Silverstone dunque come dodicesima tappa stagionale quando ne mancano ancora sei alla fine comincia a dirla lunga (ma anche molto breve) sul mondiale. Innanzitutto dice che Marquez sta cavalcando verso l’orizzonte in sella a una gran moto, ma non è solo quella a stabilire la distanza con gli altri piloti, altrimenti anche Pedrosa, che ha vinto a Brno, dovrebbe vincere un po’ più spesso e invece oggi, come avviene non senza una certa frequenza, ha perso la pur entusiasmante querelle fatta di sorpassi e controsorpassi con Valentino Rossi, sempre un leone e sempre sorprendente anche in una pista notoriamente avversa (primo podio infatti per lui qui a Silverstone). Anche Andrea Dovizioso, dopo un altro weekend di qualifica impeccabile, riesce a rimanere alla grande in gara, riuscendo a restare in lotta per il podio. Un quinto posto come ottima conferma per pilota e moto, una sinergia italiana invidiabile, dopo lo strapotere delle giapponesi.
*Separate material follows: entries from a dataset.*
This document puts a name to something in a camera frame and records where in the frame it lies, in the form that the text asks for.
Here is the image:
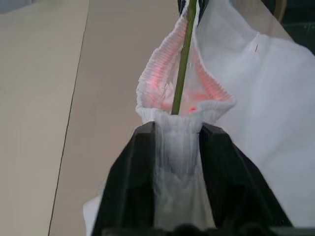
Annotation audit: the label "olive green wire hanger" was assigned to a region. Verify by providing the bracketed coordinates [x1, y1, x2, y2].
[171, 0, 199, 116]

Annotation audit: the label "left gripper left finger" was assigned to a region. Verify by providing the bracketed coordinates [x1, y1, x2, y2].
[92, 121, 159, 236]

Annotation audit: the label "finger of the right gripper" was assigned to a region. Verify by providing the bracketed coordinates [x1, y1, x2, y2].
[196, 0, 210, 26]
[177, 0, 189, 15]

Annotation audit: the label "white shorts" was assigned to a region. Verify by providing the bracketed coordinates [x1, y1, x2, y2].
[82, 0, 315, 236]

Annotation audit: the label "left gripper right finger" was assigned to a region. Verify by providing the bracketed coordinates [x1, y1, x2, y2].
[198, 122, 294, 229]
Gara che si è resa entusiasmante pure nelle retrovie con capovolgimenti di posizioni davvero coinvolgenti. Aleix Espargaro dopo il brillante weekend si porta a casa un sontuoso sesto posto, peccato per Iannone invece che scivola indietro negli ultimi giri di gara, con la moto spremuta fino alle bucce, riuscendo a tagliare il traguardo ottavo dopo Bradl.